Inventors Of Pinup Girl Photography, Discoverers Of Bettie Page, Lived in Sheepshead Bay

Bettie Page, who the Klaws brought to mainstream audiences. (Source: http://lornagrl.blogs.com)

Sure, it’s pretty darn easy to find a sexy photo of your favorite celebrity these days. You just go online, type their name in Google, and start scrolling through the image results. But there was a time when it was much more difficult. Once upon a time, you had to purchase entire magazines just to obtain pictures of your favorite actors. Oh, the horror!

In between magazines and the internet, though, there was a third option – pinup photos of famous gals, all scantily clad.

And it just so happens to be that Irving and Paula Klaw, the inventors of pinup art, discoverers of Bettie Page, and owners of the renowned Movie Star News in Manhattan, were residents of Sheepshead Bay.

According to our reader and resident guru Lisanne, the Klaws lived on Homecrest Avenue; though Lorna Keuning, who writes the LornaGrl blog, and unknowingly became a tenant of Paula Klaw’s when she first moved to Brooklyn just a few weeks before she died, said Paula lived on Shore Parkway.

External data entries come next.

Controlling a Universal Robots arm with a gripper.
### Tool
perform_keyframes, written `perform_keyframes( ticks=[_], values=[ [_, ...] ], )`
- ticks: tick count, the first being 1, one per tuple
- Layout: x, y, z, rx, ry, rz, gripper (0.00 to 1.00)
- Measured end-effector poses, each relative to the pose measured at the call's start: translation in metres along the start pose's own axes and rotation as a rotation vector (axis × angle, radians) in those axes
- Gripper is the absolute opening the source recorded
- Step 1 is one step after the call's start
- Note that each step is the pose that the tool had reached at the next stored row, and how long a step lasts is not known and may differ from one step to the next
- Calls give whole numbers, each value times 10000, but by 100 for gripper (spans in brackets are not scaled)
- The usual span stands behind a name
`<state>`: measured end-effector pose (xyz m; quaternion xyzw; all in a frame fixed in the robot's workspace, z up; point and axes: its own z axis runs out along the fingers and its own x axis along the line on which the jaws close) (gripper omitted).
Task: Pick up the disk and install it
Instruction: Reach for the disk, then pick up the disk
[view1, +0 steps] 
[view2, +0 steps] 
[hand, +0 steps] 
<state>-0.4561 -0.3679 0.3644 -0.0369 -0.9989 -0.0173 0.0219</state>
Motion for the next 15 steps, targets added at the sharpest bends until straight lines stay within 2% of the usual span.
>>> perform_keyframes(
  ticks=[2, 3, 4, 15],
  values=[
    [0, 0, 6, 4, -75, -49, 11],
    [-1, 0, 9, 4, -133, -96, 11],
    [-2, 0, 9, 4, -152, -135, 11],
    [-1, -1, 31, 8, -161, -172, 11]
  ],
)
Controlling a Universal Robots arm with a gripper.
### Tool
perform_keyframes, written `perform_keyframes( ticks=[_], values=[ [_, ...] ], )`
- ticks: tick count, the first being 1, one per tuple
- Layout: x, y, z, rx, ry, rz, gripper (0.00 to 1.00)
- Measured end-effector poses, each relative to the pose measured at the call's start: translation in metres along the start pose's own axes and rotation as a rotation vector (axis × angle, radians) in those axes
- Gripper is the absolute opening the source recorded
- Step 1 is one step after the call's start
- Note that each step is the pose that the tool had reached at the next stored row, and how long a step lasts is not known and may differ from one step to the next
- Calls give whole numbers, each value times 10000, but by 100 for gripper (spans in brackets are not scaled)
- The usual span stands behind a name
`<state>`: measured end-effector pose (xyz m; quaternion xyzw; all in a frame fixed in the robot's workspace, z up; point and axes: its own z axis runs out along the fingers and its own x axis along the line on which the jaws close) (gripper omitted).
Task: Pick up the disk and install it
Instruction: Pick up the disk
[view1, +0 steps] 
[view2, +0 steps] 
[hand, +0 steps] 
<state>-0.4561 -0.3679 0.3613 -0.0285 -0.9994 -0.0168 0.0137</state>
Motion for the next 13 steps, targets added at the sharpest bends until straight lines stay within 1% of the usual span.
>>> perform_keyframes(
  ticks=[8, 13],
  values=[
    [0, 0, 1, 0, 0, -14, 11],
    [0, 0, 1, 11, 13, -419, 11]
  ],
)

After decades of serving the pre-tabloid classes with unique art, pictures of movie stars and some of the earliest bondage photography professionally produced, this “one-of-a-kind” store in Manhattan packed up all of its inventory after having sold it off to a collectibles company in Las Vegas, the Associated Press reported. Beginning next year, the collection, which includes art of 5,000 actors and 11,500 movies from 1939 through 1979, will be auctioned off and sold in a sequence of sales. According to Stuart Scheinman, co-owner of Entertainment Collectibles, the company that purchased the collection, the art includes tens of thousands of negatives and images that have never been replicated or exposed to the public eye.

This revolutionary pin-up art all began when the two Sheepshead Bay natives opened a used book store in Manhattan. While working there, it was Irving Klaw who noticed that several young adults would often rip out photos of stars from movie magazines. To spare them from purchasing entire magazines for pictures, Klaw decided to start selling still pictures of movie stars.

Since these sold extremely well, the Klaws stopped selling books and renamed the store Irving Klaw Pin-Ups. The duo booked appointments with movie stars, and Paula shot the photos. More success followed, so the Klaws moved their store, and renamed it again, this time to Movie Star News.

In addition to celebrities, the Klaws took a suggestion from a customer and produced photos of girls tied up, or wielding lassos, or gagged – and they became an early progenitor of bondage photography. Their most famous subject was Bettie Page, and the Klaws’ photography helped catapault her career from scuzzy “camera clubs” to mainstream, pop-culture celebrity. A bondage video of Page made by Irving Klaw can be seen here – and it’s more or less safe-for-work; Klaw never featured nudity in his videos or photography.

According to a 1977 interview with Village Voice, “politicians, judges, prime ministers” were all frequent customers – until a scandalous pornography bust ended that, and, according to Paula, ended up killing her brother Irving from stress.

Now, too, the era of selling pinup art has come to an end.

“Today, if you want a picture of a star you can go on the computer and download it. So what do you need me for?” said Ira Kramer, who took over the business that his mother, Paula, and uncle, Irving, began.

And, as you read this online and not in a newspaper, he just may have a point.